What I typically find that this kind of Fake is simpler, but a bit more verbose - more lines of code, but simpler lines of code - than the mocking framework equivalent. But then the mocking equivalent gets repeated multiple times in the codebase, adding up to far more lines of code than declaring a “Fake data store” or “In-memory repository” once.

I made another example of an in-memory data store here, with more complete Create, Read and Update operations.

public class FakeCustomerRepository : ICustomerRepository
{
    private readonly List<Customer> _data = new();

    public void Add(Customer customer)
        => _data.Add(customer);
    
    public Customer? Get(int id) 
        => _data.SingleOrDefault(c => c.Id == id);
        
    // etc
}

Typically these are backed by a List or Dictionary but it’s code, it can do whatever you code it to do.

End note

Decouple your unit tests. If you find yourself unable to do a simple “extract class” refactoring because it would both break existing tests and the new class would require new tests, they something is wrong: The app code is too coupled to the test code.

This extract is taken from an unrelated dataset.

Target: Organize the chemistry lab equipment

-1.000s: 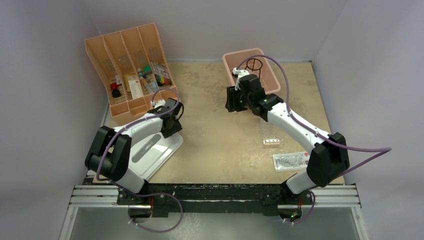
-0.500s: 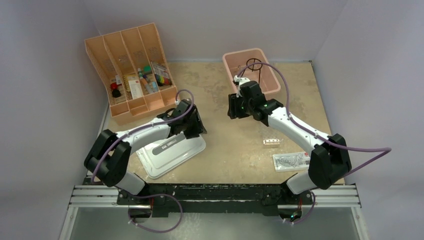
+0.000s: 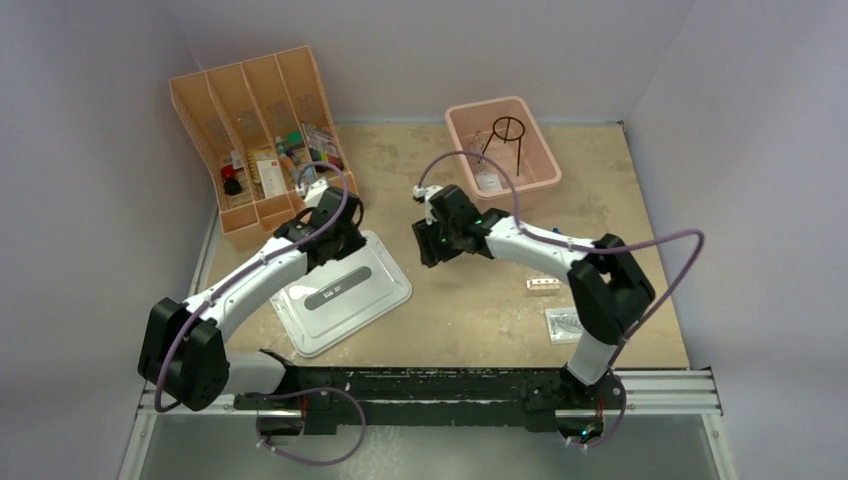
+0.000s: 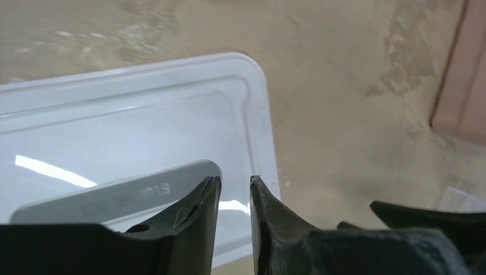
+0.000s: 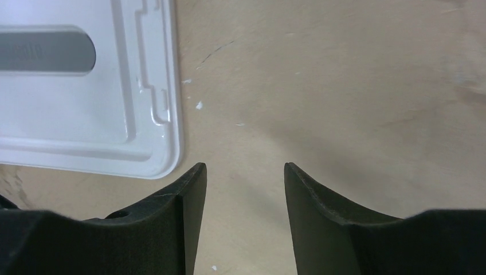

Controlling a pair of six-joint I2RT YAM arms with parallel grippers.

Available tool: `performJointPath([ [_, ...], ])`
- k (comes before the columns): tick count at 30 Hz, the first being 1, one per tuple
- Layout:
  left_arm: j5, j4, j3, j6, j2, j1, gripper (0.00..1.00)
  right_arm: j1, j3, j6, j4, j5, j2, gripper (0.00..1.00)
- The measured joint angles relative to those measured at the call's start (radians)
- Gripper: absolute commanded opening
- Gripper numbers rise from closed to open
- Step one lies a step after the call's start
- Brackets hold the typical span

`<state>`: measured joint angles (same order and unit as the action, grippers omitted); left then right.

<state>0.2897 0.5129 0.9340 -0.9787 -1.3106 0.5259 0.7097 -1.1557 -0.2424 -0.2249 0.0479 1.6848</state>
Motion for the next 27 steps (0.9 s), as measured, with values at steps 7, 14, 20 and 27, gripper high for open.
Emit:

Use the Test Host for more of your tests. Push mocks to the edges off the app. Use them for the sinks where state leaves or enters the app.

Favour State-Based Testing over Interaction testing: favour test that test outcomes such as returning a result, enqueueing a message, or modifying a state in a data store correctly, over tests that test that the code calls the expected method.

State-based testing is always preferred. The primary reason is that it is less coupled to your code. So you can more easily change your code without changing the test.

Interaction vs State-Based Testing

I don’t advocate for these “decoupled” tests to be the only kind of test, just the default kind. About 80% of the test coverage can be decoupled, depending on the specifics of the app. They are a “Should” recommendation.

There will be business logic cases where you are better off dropping down to a class-level test and pumping many test cases into that subsystem, instead. Even then, these might be “sociable tests” that cover multiple classes, as the current exact subdivision of the code into classes is not the test’s concern since you’re testing the behaviour of the code. You should aim to minimise the inevitable coupling to the structure of the code.

I didn’t come to this position out of theoretical reasoning: This was given to me by a team already using it. And it worked for me, even better than I thought it would. And it could work for you too.

But if you set out testing afterwards with mocks, you will lock in that pattern.

Define your terms: document what you and don’t expect to see in each test layer. reach local understanding, even when it’s not possible across the industry.

The second-order conclusions are that like with Continuous Delivery, it’s the downstream effects that deliver the big benefits over time. And they support each other. If you can make that refactoring with confidence due to tests, then the next step is to deploy it continuously, and see it working through to production. Then you can incrementally maintain and increase quality.

And quality and feature productivity are not a trade-off, they correlate. i.e. you choose to be good at both, or you succeed at neither. See “Accelerate” for more on this.

And that semantic drift happens, such that over time the practice such as “unit testing” ends up substantially different, and easier. And often worse, not giving much of the original benefits.

Also that you can work for many years in “good practice” employers, with ever seeing first-hand what good really looks like, or even knowing that better exists. After all “we do testing” ticks the box.